**EXCERPTED DATA**
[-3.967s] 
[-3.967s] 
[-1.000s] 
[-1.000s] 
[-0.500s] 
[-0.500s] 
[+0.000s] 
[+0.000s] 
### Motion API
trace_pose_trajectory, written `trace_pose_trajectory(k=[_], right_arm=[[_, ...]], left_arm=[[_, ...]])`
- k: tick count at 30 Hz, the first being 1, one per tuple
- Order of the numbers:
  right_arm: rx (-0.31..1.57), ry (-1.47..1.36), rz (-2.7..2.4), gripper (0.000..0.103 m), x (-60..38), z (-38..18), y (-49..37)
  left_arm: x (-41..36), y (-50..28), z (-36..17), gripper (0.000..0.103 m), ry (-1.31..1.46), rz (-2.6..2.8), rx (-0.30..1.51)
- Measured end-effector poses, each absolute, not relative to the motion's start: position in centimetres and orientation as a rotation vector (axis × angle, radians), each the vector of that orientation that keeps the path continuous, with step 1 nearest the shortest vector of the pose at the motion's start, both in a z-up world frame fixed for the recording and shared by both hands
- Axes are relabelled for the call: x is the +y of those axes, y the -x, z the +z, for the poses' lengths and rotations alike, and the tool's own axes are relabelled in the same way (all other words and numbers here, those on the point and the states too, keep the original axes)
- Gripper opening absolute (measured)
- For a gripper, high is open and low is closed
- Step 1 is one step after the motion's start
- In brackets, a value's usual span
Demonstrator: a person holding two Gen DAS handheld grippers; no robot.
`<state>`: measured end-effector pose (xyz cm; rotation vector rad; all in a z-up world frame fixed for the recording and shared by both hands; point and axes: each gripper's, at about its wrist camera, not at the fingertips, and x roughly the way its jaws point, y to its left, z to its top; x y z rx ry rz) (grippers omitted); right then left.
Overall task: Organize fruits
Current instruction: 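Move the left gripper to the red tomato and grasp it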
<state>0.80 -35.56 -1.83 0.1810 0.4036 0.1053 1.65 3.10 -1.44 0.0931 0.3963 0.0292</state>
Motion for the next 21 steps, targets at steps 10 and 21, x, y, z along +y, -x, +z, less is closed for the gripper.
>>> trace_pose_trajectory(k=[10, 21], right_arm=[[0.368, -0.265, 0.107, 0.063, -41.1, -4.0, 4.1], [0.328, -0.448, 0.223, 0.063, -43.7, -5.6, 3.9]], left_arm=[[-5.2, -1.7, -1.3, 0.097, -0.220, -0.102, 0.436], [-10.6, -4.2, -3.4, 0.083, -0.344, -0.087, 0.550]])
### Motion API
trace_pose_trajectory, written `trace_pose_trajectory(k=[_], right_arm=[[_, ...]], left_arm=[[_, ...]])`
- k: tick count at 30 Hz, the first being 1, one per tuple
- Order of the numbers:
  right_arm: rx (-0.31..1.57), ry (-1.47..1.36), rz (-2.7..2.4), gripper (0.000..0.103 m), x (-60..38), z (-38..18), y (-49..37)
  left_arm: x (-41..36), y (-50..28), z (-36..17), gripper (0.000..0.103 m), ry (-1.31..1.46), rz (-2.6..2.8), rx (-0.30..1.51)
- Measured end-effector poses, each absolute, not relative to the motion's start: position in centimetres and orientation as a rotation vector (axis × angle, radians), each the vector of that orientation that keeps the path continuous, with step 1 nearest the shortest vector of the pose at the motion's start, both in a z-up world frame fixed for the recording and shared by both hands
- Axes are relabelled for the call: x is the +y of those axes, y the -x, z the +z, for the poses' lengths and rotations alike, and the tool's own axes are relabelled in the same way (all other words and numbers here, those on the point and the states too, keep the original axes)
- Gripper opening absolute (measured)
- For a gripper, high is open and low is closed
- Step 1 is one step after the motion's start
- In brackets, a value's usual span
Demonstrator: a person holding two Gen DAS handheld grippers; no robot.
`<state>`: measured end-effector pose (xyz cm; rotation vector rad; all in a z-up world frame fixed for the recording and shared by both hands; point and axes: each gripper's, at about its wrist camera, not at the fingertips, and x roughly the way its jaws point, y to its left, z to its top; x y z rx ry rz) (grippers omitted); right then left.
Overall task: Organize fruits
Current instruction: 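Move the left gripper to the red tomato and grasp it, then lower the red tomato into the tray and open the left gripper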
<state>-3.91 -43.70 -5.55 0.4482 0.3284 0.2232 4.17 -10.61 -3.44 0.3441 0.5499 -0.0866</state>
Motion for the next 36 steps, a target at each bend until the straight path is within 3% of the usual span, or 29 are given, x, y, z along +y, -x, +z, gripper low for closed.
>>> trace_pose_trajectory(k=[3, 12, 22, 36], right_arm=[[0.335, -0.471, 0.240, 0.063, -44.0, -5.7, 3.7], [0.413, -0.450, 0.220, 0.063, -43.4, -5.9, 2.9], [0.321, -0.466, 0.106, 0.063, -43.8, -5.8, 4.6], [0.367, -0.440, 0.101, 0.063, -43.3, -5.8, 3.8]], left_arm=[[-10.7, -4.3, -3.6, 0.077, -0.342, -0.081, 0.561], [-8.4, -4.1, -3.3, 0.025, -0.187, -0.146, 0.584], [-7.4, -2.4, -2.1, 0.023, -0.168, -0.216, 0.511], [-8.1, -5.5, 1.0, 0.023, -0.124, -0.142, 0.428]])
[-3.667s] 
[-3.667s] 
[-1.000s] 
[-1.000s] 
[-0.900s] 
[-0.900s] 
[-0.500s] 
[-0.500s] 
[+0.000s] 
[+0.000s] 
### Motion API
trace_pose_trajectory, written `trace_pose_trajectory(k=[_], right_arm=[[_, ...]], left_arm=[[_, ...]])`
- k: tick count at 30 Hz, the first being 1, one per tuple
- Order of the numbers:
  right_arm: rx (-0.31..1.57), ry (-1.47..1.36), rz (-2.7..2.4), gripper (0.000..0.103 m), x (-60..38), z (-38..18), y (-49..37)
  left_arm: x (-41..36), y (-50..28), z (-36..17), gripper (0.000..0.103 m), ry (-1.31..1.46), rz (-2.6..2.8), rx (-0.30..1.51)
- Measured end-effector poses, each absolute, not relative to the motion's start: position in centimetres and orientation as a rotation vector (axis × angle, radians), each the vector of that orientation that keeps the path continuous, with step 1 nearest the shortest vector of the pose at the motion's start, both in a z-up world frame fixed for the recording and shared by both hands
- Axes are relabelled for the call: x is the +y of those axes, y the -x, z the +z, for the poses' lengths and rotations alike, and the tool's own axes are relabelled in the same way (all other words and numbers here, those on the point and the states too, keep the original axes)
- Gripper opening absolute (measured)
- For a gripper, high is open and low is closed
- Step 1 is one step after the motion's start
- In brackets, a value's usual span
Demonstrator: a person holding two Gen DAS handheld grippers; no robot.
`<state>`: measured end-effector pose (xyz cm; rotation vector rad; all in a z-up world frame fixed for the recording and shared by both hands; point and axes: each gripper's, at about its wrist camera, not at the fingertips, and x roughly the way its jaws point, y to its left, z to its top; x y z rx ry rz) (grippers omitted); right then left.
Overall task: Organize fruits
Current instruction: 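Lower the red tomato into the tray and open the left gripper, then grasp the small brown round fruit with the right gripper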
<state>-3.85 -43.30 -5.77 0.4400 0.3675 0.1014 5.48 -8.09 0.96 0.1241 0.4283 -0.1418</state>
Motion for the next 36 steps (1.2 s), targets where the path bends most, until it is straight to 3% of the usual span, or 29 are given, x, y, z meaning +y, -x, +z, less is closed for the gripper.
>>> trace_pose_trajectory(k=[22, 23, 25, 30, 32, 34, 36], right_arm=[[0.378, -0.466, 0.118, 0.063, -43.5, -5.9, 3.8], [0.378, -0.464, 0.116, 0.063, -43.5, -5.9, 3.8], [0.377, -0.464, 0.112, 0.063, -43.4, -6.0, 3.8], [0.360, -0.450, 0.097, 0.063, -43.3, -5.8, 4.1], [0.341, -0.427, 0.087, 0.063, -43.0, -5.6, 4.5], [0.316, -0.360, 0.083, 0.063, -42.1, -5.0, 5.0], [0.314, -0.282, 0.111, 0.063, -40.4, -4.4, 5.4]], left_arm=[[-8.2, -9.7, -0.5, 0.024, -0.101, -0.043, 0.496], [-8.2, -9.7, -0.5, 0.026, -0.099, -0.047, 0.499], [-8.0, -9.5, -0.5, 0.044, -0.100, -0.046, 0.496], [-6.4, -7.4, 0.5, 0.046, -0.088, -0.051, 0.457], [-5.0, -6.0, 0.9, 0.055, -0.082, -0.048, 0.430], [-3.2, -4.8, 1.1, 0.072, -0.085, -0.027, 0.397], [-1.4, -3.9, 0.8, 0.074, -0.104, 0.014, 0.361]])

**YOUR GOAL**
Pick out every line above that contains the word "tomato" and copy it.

**OUTPUT FOR THIS EXERCISE**
Current instruction: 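Move the left gripper to the red tomato and grasp it
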Current instruction: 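Move the left gripper to the red tomato and grasp it, then lower the red tomato into the tray and open the left gripper
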Current instruction: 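Lower the red tomato into the tray and open the left gripper, then grasp the small brown round fruit with the right gripper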

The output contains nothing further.